ABOUT THIS TASK - Copy task for the material below: print the line with "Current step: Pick" and every line after it to the end, exactly as written, without the pictures.

:: DATA ::

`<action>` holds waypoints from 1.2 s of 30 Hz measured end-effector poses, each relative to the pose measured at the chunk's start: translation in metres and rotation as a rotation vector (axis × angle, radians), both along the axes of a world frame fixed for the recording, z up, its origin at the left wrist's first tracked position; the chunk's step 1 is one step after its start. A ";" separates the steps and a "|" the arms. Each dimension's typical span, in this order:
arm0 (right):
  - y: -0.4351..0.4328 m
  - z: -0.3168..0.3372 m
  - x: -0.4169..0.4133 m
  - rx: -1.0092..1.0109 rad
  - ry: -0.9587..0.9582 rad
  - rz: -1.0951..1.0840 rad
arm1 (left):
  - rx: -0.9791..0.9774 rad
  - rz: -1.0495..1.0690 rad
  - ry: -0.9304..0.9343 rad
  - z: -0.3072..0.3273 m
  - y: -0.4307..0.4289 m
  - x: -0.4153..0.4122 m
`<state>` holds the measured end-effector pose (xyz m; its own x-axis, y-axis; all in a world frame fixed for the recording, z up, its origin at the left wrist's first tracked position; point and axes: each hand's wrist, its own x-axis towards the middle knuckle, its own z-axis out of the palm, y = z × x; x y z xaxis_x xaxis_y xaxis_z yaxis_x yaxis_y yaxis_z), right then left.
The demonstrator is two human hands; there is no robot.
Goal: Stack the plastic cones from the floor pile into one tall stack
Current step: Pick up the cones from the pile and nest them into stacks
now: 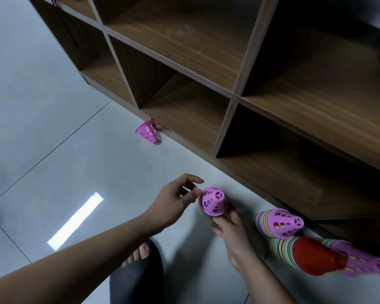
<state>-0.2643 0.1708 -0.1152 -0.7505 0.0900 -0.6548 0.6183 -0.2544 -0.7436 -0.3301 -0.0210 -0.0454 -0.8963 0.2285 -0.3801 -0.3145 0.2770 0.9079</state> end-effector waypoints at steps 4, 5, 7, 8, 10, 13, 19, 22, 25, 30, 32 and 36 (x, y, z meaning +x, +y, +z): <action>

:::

TASK RESULT -
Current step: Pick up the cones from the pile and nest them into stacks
now: 
<state>-0.2643 0.1708 -0.1152 -0.7505 0.0900 -0.6548 0.6183 -0.2544 -0.7436 -0.3301 -0.0210 -0.0454 -0.8963 0.2285 -0.3801 -0.3145 0.2770 0.9079</state> end-effector waypoints at steps 4, 5, 7, 8, 10, 13, 19, 22, 25, 30, 32 and 36 (x, y, z meaning +x, +y, +z): <action>

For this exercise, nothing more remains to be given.